▸ PROBLEM: Write out the listing below in full and exactly, leaving out every picture.

=======

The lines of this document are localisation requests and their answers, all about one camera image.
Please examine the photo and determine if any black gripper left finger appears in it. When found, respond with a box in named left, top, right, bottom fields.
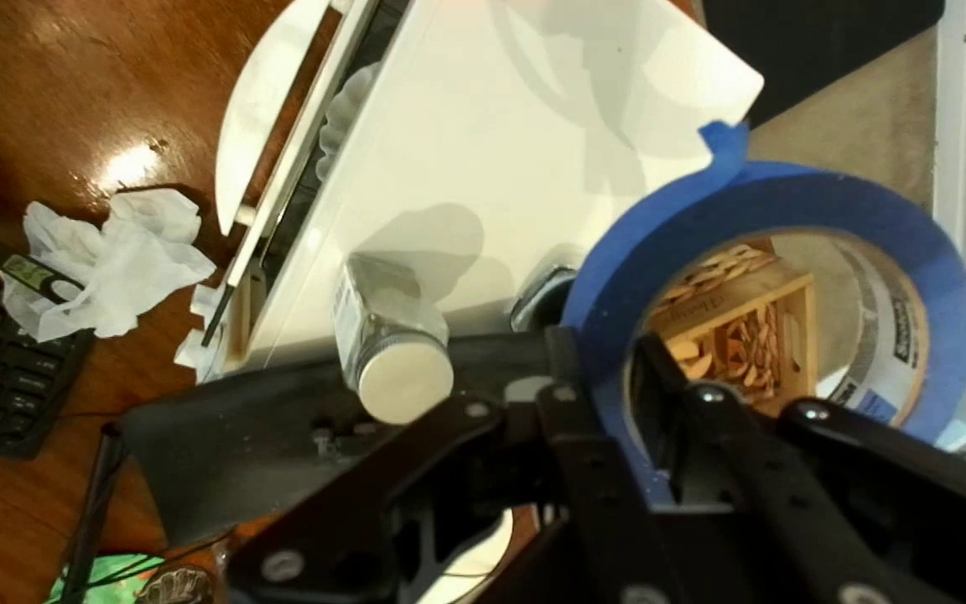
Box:
left=228, top=330, right=665, bottom=604

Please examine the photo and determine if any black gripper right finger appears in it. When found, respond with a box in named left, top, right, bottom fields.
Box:
left=630, top=339, right=966, bottom=604

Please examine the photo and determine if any blue masking tape roll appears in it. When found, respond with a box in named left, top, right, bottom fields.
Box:
left=562, top=123, right=966, bottom=503

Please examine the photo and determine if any black tray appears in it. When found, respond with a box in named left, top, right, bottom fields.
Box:
left=116, top=330, right=580, bottom=543

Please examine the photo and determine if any wooden crate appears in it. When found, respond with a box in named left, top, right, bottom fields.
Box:
left=648, top=241, right=816, bottom=417

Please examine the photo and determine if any white toaster oven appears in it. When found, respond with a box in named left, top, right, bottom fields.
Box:
left=178, top=0, right=764, bottom=379

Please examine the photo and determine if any crumpled white tissue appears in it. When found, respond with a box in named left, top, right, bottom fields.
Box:
left=0, top=186, right=214, bottom=341

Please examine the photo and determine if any black computer keyboard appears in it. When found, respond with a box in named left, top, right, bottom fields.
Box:
left=0, top=305, right=89, bottom=455

=======

▸ FINISHED TASK:
The lines of this document are localisation requests and their answers, all about one camera image.
Please examine the photo and determine if any black gripper left finger appears in it. When found, respond with a box in named left, top, right, bottom fields.
Box:
left=228, top=330, right=665, bottom=604

Please examine the photo and determine if any black gripper right finger appears in it. When found, respond with a box in named left, top, right, bottom fields.
Box:
left=630, top=339, right=966, bottom=604

Please examine the photo and determine if any blue masking tape roll appears in it. When found, respond with a box in named left, top, right, bottom fields.
Box:
left=562, top=123, right=966, bottom=503

Please examine the photo and determine if any black tray appears in it. When found, respond with a box in named left, top, right, bottom fields.
Box:
left=116, top=330, right=580, bottom=543

Please examine the photo and determine if any wooden crate appears in it. When found, respond with a box in named left, top, right, bottom fields.
Box:
left=648, top=241, right=816, bottom=417

Please examine the photo and determine if any white toaster oven appears in it. When found, respond with a box in named left, top, right, bottom fields.
Box:
left=178, top=0, right=764, bottom=379

Please examine the photo and determine if any crumpled white tissue appears in it. When found, respond with a box in named left, top, right, bottom fields.
Box:
left=0, top=186, right=214, bottom=341

Please examine the photo and determine if any black computer keyboard appears in it. When found, respond with a box in named left, top, right, bottom fields.
Box:
left=0, top=305, right=89, bottom=455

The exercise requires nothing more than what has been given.